WHAT THE EXERCISE ASKS
Please print exactly the lines running from the one that contains "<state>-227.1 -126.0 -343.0" to the end of the data, with both lines included.

DATA UNDER STUDY

+++++

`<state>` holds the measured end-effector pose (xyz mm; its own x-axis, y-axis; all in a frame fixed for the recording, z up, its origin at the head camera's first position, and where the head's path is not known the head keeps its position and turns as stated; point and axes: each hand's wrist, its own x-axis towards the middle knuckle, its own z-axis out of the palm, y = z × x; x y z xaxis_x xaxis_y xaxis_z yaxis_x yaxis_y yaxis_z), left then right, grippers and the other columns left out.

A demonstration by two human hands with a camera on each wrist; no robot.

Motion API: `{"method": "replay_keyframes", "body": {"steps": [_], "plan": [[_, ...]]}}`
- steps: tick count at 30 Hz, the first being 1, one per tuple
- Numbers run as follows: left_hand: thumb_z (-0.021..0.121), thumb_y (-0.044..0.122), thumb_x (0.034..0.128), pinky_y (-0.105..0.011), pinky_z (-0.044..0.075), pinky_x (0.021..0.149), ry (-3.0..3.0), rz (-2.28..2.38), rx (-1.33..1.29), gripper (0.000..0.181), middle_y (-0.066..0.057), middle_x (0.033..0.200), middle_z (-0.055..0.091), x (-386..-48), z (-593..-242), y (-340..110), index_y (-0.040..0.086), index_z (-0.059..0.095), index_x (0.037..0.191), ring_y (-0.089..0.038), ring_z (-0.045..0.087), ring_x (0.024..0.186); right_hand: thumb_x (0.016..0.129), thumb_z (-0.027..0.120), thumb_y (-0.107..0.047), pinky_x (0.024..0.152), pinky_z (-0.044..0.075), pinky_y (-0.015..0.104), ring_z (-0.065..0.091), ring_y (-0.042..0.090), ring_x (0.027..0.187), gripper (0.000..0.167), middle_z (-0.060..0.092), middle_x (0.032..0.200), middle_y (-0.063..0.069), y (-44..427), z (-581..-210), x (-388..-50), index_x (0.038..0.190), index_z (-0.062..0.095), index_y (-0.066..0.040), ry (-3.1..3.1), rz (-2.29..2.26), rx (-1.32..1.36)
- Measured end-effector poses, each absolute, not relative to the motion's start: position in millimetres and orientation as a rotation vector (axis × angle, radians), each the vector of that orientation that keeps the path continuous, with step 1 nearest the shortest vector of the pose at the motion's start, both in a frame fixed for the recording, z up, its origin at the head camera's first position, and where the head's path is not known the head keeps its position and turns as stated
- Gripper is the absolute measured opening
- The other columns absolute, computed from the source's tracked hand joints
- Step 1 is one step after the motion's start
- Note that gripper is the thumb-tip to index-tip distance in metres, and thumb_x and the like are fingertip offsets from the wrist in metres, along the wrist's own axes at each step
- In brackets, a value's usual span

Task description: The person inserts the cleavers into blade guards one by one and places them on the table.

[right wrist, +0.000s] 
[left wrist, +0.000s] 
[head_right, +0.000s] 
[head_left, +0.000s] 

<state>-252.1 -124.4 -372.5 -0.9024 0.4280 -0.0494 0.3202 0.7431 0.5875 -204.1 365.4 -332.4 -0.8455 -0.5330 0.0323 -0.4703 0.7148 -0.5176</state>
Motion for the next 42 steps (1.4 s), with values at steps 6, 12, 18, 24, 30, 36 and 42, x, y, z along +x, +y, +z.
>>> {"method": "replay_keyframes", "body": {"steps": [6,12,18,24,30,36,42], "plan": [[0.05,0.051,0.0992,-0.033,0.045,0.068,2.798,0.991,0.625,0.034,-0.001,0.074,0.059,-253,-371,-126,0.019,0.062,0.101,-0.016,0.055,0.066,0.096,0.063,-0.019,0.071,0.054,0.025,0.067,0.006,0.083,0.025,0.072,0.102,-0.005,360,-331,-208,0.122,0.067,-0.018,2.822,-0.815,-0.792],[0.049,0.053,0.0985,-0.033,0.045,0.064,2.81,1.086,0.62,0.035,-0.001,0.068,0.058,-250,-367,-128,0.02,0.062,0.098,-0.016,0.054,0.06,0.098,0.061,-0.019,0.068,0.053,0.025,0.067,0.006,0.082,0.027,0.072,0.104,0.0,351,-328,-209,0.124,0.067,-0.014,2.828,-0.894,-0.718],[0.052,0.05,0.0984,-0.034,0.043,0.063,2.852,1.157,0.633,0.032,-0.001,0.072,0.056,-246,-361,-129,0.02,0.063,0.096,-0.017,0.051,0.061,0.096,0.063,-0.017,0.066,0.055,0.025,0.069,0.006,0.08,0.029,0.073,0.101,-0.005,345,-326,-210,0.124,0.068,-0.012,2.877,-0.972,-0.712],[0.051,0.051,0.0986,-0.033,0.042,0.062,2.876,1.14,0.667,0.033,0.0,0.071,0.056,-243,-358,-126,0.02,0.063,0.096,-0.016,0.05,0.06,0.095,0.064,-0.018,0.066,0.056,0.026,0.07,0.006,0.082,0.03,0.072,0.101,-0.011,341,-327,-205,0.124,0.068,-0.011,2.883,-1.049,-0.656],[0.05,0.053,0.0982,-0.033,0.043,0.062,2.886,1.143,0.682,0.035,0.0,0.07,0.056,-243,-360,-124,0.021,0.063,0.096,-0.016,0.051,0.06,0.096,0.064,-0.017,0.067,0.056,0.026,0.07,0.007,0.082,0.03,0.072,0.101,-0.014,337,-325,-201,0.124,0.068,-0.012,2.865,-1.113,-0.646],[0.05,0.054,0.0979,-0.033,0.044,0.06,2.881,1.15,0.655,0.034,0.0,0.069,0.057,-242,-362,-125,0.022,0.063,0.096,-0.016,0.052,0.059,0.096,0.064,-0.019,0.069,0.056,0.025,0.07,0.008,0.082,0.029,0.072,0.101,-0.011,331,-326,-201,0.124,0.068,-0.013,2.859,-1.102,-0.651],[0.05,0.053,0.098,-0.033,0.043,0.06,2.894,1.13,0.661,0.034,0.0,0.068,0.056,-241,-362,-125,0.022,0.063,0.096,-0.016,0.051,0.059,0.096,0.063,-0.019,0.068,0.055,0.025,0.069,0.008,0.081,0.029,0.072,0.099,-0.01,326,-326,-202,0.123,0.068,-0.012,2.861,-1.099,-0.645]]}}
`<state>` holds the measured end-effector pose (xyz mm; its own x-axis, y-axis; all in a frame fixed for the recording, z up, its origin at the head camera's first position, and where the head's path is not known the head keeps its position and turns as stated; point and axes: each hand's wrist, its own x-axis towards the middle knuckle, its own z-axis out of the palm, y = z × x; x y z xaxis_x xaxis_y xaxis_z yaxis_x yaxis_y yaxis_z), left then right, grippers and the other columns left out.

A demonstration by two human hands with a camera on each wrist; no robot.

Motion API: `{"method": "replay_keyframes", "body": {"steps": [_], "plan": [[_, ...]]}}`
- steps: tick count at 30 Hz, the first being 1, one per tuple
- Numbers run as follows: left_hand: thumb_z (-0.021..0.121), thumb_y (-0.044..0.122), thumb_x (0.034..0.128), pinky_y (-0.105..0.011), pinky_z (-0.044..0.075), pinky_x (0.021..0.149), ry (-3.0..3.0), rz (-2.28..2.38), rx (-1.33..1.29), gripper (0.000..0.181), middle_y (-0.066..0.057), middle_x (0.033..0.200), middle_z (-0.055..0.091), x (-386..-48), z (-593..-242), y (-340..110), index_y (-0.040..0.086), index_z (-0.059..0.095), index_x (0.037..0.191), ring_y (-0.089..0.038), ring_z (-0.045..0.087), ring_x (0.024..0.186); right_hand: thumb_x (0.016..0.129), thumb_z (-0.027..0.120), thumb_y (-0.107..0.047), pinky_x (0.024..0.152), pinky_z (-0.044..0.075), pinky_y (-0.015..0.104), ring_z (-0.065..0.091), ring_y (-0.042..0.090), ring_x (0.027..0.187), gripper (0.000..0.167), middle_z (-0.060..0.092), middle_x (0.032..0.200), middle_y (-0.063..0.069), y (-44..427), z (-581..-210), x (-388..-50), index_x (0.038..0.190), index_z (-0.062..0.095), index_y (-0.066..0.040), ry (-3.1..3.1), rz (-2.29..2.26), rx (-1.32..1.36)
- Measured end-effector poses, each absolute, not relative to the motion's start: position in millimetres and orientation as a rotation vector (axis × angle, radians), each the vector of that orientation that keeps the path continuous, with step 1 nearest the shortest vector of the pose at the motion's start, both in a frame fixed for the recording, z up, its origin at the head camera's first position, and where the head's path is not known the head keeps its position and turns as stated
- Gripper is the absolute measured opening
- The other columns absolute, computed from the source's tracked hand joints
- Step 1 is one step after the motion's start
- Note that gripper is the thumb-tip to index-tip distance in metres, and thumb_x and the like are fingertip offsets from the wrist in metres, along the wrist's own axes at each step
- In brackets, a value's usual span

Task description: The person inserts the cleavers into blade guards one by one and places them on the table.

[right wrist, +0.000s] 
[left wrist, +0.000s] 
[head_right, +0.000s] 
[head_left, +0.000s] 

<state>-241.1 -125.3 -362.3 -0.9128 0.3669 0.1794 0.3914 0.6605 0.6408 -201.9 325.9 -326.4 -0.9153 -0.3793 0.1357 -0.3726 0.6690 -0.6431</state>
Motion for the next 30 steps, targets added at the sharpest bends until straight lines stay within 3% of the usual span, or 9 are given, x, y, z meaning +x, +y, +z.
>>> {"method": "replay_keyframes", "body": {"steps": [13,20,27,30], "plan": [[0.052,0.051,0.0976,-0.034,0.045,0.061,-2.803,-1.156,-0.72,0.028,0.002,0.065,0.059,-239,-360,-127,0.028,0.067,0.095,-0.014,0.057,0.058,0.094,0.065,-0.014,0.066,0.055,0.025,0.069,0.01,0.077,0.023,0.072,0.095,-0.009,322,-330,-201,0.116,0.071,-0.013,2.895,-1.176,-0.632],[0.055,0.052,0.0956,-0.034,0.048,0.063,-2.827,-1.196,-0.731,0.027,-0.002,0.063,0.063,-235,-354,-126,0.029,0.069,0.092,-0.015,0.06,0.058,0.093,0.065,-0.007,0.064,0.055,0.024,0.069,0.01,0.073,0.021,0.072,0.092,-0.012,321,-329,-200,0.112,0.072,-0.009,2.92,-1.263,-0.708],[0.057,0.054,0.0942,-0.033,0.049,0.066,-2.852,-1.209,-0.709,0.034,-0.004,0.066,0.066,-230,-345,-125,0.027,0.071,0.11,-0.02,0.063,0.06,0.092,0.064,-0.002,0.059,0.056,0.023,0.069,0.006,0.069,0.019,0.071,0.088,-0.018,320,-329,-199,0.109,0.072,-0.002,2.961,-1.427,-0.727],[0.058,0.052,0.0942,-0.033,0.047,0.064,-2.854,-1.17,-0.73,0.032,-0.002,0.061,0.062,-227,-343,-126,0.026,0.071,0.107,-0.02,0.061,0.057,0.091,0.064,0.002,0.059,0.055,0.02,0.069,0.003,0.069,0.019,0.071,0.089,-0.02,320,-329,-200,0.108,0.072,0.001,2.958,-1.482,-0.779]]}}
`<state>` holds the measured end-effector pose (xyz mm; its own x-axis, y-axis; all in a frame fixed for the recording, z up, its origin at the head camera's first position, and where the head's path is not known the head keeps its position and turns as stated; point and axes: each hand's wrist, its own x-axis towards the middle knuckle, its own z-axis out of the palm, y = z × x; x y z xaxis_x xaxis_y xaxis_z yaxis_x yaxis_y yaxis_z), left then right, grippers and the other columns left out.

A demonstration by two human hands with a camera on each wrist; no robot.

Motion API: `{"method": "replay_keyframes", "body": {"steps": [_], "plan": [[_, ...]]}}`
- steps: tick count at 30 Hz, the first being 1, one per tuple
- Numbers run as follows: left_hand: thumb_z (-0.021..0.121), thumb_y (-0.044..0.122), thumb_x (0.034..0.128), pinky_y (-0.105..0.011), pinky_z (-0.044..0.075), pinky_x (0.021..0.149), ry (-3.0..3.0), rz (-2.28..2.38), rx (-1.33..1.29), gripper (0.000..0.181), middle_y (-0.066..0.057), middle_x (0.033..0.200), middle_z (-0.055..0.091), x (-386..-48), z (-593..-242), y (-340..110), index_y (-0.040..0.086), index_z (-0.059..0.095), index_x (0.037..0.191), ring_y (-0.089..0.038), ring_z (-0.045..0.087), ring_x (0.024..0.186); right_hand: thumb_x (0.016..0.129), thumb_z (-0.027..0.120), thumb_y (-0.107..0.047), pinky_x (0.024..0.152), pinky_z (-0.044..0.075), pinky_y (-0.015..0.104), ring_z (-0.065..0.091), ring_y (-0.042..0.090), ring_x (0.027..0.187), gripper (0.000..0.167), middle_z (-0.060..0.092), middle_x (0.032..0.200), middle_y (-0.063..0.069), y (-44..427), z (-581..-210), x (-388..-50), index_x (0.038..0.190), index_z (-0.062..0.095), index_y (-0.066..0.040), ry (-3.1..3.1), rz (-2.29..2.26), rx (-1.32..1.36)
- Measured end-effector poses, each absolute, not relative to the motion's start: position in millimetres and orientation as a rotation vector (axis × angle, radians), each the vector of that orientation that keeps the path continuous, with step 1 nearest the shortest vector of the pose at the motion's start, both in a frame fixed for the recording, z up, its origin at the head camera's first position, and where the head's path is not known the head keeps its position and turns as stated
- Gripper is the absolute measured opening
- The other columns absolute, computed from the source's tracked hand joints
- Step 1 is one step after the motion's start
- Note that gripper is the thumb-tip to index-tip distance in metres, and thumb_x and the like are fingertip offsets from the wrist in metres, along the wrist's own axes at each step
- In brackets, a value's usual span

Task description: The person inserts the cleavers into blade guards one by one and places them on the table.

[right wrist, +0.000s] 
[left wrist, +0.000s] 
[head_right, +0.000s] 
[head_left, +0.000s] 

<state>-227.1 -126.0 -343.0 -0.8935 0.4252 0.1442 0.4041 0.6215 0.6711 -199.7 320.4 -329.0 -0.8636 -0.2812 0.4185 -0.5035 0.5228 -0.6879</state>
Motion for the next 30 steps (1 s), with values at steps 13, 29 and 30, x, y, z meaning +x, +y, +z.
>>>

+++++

WRITTEN REPLY
<state>-227.1 -126.0 -343.0 -0.8935 0.4252 0.1442 0.4041 0.6215 0.6711 -199.7 320.4 -329.0 -0.8636 -0.2812 0.4185 -0.5035 0.5228 -0.6879</state>
Motion for the next 30 steps (1 s), with values at steps 13, 29 and 30, x, y, z meaning +x, +y, +z.
>>>

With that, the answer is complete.